Meet the Ottawa Wizards
By TIM BAINES -- Ottawa Sun
The Ottawa Wizards have big plans.
Despite their status as an expansion franchise in the Canadian Professional Soccer League, the Wizards believe they can win a championship. And they believe that Ottawa can support an A-League franchise as early as two years down the road.
"When we got into this we didn't know what the CPSL was like. We would have been happy to finish in the top six," said Wizards GM Jim Lianos. "But now, seeing what we have, the bar has been raised. We expect to be in the top three.
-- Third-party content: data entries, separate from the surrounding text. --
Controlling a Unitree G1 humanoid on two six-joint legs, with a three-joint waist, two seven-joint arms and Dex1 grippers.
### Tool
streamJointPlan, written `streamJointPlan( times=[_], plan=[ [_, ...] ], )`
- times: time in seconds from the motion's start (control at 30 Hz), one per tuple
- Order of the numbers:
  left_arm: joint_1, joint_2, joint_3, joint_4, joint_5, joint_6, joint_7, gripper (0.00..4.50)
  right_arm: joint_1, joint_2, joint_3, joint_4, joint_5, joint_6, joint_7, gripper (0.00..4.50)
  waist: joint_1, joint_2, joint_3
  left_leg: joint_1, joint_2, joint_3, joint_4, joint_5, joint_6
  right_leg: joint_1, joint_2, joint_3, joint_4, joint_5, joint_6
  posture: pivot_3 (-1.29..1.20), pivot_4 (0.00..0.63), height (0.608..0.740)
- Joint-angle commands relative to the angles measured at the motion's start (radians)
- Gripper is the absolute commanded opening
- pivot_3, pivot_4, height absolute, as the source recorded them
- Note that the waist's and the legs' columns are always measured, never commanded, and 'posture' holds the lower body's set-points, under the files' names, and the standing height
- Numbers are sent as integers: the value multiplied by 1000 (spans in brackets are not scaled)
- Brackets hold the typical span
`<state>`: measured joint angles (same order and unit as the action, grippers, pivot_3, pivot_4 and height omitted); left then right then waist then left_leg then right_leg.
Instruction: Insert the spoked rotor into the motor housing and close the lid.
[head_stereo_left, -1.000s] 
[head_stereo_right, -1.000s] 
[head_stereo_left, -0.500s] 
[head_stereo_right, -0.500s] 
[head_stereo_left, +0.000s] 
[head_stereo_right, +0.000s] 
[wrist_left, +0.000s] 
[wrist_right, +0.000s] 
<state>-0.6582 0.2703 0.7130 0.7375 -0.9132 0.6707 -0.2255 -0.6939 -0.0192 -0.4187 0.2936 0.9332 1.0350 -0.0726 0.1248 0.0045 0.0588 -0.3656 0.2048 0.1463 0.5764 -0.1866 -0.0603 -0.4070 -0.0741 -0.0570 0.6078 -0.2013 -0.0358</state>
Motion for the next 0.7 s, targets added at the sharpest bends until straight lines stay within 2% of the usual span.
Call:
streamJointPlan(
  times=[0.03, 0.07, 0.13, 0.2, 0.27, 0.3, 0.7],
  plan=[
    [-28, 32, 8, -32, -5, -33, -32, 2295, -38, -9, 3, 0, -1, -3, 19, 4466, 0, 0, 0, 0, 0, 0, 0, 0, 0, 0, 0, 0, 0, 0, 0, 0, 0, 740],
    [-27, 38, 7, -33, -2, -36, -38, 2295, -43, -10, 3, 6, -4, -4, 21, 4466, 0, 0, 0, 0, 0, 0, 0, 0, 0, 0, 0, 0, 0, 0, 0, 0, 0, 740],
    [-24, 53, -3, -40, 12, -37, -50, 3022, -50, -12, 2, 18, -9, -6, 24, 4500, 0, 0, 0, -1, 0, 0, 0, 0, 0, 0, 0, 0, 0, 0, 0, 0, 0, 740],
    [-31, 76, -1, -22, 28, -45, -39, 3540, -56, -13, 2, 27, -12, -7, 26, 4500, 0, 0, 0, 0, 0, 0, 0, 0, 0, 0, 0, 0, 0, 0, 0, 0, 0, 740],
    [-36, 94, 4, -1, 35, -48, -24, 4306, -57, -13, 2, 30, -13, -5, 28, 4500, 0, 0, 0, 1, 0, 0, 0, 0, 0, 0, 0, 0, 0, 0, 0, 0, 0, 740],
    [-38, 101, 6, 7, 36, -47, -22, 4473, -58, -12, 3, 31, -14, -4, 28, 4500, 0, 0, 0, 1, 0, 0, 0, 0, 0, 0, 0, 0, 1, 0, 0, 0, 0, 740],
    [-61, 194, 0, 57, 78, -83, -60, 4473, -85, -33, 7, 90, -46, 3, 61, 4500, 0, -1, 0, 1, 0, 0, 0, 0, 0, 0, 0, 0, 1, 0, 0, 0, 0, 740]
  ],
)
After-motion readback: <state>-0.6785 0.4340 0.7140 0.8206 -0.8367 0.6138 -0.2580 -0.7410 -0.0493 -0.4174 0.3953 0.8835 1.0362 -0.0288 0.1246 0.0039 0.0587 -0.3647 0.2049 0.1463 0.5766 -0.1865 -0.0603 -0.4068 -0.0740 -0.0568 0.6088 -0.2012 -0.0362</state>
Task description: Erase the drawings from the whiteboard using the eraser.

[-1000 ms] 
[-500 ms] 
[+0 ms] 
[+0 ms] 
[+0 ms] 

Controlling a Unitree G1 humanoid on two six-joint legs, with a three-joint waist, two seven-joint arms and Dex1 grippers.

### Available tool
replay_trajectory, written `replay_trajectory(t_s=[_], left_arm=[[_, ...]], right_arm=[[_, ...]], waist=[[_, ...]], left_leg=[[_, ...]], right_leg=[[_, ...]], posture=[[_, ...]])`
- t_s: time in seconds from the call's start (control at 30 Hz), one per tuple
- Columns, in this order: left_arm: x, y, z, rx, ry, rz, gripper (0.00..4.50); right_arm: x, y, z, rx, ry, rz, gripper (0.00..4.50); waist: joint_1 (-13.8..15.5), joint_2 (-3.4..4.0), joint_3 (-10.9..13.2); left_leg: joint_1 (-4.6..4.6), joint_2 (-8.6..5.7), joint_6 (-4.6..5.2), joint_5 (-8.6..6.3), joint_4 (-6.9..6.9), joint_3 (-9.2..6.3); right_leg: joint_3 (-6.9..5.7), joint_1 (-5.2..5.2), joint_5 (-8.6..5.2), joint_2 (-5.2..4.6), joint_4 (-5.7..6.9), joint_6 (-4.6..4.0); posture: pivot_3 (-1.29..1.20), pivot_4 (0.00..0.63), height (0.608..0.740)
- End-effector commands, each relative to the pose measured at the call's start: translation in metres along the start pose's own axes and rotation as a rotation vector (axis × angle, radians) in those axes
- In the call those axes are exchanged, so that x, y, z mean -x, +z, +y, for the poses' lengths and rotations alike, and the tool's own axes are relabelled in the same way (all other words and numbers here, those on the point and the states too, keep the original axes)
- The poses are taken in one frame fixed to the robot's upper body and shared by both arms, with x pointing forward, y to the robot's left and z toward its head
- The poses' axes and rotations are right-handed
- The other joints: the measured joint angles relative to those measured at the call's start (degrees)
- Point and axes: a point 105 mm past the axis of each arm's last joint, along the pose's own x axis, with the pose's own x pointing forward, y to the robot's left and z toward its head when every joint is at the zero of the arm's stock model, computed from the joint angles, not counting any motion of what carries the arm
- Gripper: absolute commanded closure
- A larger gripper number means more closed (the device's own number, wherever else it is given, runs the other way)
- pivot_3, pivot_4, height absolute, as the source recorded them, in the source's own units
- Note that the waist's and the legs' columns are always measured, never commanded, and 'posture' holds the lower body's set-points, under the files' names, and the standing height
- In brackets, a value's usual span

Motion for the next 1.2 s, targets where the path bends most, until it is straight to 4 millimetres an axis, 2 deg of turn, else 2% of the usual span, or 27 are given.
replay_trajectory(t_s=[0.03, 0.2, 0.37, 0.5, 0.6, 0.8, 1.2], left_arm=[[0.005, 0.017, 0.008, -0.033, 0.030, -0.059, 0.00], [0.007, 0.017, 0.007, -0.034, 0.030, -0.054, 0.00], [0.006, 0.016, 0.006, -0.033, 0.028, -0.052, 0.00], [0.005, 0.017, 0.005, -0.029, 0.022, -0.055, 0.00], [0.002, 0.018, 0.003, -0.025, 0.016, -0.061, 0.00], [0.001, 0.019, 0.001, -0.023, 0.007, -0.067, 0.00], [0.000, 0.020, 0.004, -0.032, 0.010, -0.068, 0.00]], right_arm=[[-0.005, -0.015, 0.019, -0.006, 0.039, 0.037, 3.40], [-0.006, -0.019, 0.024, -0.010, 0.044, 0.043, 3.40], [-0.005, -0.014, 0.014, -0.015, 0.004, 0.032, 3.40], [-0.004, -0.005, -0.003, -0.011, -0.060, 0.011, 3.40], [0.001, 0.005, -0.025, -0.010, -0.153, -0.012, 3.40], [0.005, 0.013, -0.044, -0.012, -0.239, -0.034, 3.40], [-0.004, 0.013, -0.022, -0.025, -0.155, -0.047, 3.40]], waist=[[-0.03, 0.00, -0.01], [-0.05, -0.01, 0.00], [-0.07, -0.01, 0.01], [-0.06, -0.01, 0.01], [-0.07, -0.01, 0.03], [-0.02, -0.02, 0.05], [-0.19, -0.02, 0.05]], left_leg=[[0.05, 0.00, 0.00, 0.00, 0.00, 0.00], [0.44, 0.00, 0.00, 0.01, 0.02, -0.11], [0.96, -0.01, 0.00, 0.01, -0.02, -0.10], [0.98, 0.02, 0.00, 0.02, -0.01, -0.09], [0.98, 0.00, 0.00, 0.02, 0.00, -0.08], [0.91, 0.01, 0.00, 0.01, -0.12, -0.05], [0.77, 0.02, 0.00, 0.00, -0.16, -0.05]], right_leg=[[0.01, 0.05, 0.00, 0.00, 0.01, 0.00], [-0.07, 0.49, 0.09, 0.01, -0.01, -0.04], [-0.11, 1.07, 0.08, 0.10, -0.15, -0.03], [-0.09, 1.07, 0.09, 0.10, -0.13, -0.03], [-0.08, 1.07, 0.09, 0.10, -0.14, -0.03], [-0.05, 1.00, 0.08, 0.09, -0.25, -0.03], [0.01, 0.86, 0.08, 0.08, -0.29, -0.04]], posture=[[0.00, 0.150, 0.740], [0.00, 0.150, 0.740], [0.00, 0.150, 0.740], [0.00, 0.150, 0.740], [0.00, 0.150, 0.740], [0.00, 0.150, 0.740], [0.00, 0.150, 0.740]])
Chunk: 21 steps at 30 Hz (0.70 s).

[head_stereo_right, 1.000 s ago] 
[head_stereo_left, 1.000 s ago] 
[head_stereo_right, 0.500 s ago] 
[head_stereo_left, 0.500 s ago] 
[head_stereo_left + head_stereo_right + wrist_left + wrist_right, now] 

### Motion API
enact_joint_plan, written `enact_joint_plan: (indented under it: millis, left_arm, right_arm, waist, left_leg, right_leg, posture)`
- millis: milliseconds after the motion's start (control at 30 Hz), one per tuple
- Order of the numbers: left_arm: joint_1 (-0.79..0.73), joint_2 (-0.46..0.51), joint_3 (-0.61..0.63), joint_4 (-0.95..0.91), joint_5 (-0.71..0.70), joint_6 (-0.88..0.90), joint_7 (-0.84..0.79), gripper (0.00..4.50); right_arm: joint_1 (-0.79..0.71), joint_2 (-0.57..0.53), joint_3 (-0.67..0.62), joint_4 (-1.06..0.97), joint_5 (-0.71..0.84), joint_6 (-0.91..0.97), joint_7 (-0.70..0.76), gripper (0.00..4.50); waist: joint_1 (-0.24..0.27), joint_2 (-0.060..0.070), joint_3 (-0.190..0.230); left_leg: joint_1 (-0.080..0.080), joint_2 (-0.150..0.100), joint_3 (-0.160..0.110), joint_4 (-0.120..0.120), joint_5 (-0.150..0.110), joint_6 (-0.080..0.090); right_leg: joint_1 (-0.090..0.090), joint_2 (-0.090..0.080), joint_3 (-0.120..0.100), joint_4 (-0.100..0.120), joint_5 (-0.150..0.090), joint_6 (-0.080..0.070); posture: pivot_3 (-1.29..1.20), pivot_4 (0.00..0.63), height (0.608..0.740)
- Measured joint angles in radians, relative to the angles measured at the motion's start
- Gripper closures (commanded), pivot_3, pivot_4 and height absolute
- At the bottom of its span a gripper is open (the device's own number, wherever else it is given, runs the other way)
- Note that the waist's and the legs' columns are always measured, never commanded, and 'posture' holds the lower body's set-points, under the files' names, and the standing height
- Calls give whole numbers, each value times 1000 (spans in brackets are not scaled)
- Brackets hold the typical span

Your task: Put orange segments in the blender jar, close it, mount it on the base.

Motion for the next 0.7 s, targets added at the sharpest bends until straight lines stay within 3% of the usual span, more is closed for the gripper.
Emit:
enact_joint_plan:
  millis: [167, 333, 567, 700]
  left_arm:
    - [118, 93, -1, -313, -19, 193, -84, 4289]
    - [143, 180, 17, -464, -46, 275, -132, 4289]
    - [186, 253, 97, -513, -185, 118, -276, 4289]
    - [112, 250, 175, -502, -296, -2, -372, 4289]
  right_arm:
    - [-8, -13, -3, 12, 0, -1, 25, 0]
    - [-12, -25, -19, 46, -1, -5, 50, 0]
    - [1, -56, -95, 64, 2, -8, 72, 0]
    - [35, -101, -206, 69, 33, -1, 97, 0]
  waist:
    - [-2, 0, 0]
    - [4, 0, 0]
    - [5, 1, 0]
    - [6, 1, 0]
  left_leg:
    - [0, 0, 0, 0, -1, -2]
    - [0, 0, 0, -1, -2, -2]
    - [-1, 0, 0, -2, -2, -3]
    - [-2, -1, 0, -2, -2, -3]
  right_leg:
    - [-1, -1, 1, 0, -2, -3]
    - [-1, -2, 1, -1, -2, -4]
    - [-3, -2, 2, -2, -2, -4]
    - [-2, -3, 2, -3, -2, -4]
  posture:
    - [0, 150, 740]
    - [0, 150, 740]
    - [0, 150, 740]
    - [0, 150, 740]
Losing is not an option for us."
The Wizards, who trail just the Toronto Olympians in the standings with nine wins, three ties and one loss, have averaged about 500 fans for their home games. Their biggest crowd was about 750, but Lianos says 3,000 fans within a few years might not be unrealistic.
"There's enough soccer interest in the Ottawa area to support a pro team," said Lianos. "When the Intrepid was here, there was no money. But soccer is getting bigger and better here all the time. (President and Oz Optics owner) Omur Sezerman has made a commitment to this. This will cost about $250,000 this year. But it's his passion. He's put up the best soccer facility in North America."
The success of the Wizards can be traced to a combination of factors.
First may be the expertise of coach Rasim Kara, whose experience as a national team and Division 1 goalie and coach in Turkey has been a huge plus for the Ottawa team.
"It's like having Scotty Bowman coaching the Nepean Raiders. He's a legend in Turkey," said Lianos.
Then there's the Wizards' Trinidad Tobago connection. Abraham Osman, Richard Goddard, Shurland David and Kevin Nelson have been rock-solid.
For that they can thank Goddard, a goalie, who convinced his bosses there was plenty of untapped talent out there.
"Where they come from, soccer is the most important sport," said Lianos.
Then there's the local talent. Most of the players on the roster come from Ottawa or Kingston.
"The local talent is the most important thing to develop," said Lianos. "We need to do that for this to succeed."
While many of the 12 teams in the CPSL utilize the talents of a combination of amateur and pro players, the Wizards have loaded up on players with good experience. The players earn from $250-$600 per week. As word spreads of the Wizards' success, players from outside of this area want to sign up.
"I got an e-mail the other day from a guy in Alaska who wants to play here," said Lianos.
Tickets for the home games, played at the Oz Dome in Carp, cost $3 each.
One of the highlights of the Wizards' seasons remains: They'll host the Oz Optics Cup Sept. 28-29.